Updated: Apr 2, 2023

It was a year in the making but all the blood, sweat and tears was worth it as the Horses Inside Out Conference made a welcome return.

Our last conference was in February 2020 just before the pandemic and the HIO team wasn’t sure whether, after a few years away, the conference would still be popular. We needn’t have worried, the two-day conference held at the Holywell Conference Centre, Loughborough was a huge success.

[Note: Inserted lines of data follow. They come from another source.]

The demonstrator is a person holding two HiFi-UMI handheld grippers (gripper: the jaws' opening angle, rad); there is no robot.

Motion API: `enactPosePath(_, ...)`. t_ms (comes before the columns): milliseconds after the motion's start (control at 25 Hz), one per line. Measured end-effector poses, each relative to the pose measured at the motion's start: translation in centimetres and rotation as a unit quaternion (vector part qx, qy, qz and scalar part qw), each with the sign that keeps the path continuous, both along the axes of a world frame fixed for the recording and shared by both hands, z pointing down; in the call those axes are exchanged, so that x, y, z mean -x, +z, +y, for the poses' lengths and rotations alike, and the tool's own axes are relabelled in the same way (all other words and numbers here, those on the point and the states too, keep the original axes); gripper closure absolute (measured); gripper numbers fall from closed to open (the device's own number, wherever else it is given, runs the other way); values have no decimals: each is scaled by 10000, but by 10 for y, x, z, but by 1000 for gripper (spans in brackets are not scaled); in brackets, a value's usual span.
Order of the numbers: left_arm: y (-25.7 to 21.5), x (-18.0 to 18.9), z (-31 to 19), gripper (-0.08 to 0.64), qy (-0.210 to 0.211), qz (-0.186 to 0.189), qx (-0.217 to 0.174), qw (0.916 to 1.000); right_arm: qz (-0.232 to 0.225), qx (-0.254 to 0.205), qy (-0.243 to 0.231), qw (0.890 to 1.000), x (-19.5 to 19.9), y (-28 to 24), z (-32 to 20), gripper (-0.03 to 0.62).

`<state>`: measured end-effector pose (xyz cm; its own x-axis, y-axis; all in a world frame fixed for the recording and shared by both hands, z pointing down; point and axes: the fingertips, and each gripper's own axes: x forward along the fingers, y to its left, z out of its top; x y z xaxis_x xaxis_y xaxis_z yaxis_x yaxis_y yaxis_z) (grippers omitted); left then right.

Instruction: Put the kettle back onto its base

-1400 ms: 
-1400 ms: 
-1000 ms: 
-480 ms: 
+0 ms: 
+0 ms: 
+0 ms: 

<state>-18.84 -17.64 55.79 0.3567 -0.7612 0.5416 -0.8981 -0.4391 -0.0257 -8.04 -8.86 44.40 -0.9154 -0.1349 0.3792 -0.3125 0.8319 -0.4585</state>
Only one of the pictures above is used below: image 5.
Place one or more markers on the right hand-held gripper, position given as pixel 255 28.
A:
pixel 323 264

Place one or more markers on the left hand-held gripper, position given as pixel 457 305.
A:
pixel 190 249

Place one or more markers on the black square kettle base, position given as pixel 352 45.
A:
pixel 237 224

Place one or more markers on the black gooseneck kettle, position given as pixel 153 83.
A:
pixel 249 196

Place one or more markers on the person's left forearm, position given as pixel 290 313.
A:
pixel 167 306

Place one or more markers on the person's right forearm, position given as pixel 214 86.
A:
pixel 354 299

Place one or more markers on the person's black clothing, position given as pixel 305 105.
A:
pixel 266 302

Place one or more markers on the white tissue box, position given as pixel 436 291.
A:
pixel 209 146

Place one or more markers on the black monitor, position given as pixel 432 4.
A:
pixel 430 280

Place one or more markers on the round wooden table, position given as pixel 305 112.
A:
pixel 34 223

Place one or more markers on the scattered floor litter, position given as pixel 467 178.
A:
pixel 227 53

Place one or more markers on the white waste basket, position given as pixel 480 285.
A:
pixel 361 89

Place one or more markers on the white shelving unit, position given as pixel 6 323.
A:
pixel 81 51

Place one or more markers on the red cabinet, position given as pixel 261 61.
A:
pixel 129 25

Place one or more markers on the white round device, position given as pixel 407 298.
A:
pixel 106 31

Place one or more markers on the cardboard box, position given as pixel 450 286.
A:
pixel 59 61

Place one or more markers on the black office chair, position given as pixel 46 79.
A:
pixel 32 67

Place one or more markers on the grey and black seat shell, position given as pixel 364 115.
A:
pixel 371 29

The atmosphere was buzzing and everyone who attended in person seemed to be so excited for the face to face networking opportunities. Working as a professional in the equine industry can sometimes feel lonely and so it was great to be surrounded by so many like-minded people.

The topic for this year’s conference was Upwards and Onwards - an appropriate title for a number of reasons.

Upwards and Onwards:-

  • following the pandemic, following an injury, rehabilitation or another problem that the horse has had.

  • in our horse's training or referring to the biomechanics of moving forwards, propulsion and engagement.

  • applied to our own personal and professional development – striving to be the very best we can.

"I felt it was a great way to get that bit of inspiration needed at this time of year. It was a well thought-out and organised conference that links the scientific research and researchers in the University settings to the vets, paraprofessionals, and owners out in the field. It is welcoming, fun, and informative and an event that I would highly recommend. Thank you, Horses Inside Out. "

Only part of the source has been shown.